Attention à la juste appréciation de la capacité des candidats !

Appel d'offres

Il appartient au pouvoir adjudicateur d’apprécier les garanties professionnelles, techniques et financières des candidats avant l’attribution du marché.

Mais cet examen de la candidature des sociétés est-il laissé à la totale discrétion de la collectivité publique ou peut-il donner lieu à remise en cause de l’attribution du marché ? Selon le juge administratif d’appel, le marché ne peut être confié à une entreprise ne disposant pas d’un minimum de capacité au regard des caractéristiques et du montant du marché.
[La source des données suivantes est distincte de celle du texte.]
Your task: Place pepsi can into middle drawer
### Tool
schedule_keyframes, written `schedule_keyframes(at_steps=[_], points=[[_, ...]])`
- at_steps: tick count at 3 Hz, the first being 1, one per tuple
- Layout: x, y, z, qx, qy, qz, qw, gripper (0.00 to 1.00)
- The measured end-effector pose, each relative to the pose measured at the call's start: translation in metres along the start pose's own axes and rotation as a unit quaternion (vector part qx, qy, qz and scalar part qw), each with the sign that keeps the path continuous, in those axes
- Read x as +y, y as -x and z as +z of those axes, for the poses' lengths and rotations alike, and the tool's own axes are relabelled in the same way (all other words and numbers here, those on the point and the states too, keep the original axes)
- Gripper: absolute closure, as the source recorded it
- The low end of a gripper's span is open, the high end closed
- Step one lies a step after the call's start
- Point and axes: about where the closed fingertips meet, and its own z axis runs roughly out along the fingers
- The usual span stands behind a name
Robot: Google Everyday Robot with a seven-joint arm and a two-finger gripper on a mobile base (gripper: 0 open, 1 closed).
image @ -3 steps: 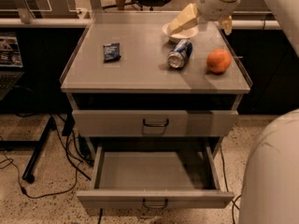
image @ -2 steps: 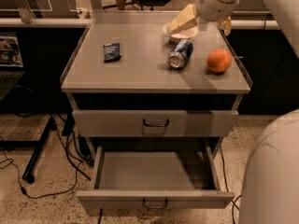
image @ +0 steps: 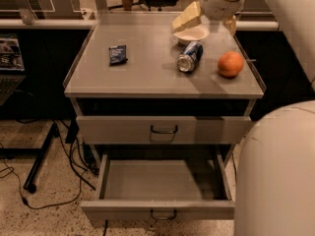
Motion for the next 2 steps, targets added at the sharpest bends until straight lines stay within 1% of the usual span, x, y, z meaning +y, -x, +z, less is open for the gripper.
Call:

Le candidat doit prouver sa capacité à faire

L’affaire soumise à la Cour administrative d’appel de Marseille portait sur un marché à bons de commandes de location de véhicules dont le montant des prestations était compris entre 3 200 000 euros et 8 000 000 euros. Le contrat avait été attribué à une société au capital social de 51 000 € dont le chiffre d’affaires ne s’élevait qu’à 358 000 €. Au regard de ces données, le juge considère que l’entreprise n’aurait pas du passer la barrière de la candidature et que son offre n’aurait pas du être analysée. Il lui appartenait d’apporter tous les éléments permettant de prouver les moyens par lesquels elle pouvait garantir une bonne exécution du marché : la société « n’a produit, à l’appui dans son dossier de candidature, aucun document écrit justifiant qu’elle disposait des capacités du réseau en cause ou des entreprises participant à celui-ci (…) ».
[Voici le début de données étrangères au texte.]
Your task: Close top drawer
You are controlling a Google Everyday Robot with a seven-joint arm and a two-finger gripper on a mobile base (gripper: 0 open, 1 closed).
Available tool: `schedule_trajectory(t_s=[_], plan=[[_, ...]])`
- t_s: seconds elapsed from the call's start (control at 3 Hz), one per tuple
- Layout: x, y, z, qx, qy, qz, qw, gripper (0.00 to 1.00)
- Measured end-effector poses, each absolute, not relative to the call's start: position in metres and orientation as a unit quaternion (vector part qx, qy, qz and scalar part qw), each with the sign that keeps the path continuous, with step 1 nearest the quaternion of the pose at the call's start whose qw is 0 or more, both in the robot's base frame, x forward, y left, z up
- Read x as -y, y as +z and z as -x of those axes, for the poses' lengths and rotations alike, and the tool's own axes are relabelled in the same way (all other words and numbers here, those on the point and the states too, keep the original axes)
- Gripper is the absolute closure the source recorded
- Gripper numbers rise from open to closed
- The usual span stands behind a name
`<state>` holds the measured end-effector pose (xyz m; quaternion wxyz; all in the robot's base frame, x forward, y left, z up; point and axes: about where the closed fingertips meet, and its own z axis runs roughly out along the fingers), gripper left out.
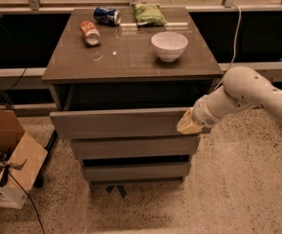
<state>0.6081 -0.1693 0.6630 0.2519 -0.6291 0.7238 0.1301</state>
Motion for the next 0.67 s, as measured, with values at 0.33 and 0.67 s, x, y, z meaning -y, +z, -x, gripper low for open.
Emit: schedule_trajectory(t_s=[0.33,0.67], plan=[[0.1693,0.663,-0.6081,-0.724,0.13,0.629,0.252,1.0],[0.1683,0.6554,-0.6116,-0.729,0.122,0.623,0.256,1.0]])
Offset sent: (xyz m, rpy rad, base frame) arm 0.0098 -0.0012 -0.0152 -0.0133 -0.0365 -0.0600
L’apport des moyens d’autres sociétés doit être formalisé

Le candidat faisait valoir son appartenance en tant que franchisé à un réseau commercial important sur lequel il aurait pu s’appuyer. Cependant, la société n’a produit aucun document écrit justifiant qu’elle disposait des capacités du réseau en cause ou des entreprises participant à celui-ci contrairement à ce qu’exigeait le règlement de la consultation. Le pouvoir adjudicateur ne peut se contenter de la production d’un simple document de présentation du réseau et de la seule appartenance de la société à ce réseau, « à défaut de toutes précisions sur les engagements contractuels du franchiseur à son égard ». Rappelons que les sociétés sont libres de s’associer momentanément en constituant un groupement d’entreprise, ou de présenter les moyens de sous-traitants éventuels.

Cependant, l’irrégularité commise par la collectivité, qui n’a pas écarté l’offre de la société, n’entraîne pas l’annulation du contrat même si celle-ci a eu une incidence sur le choix de la société attributaire.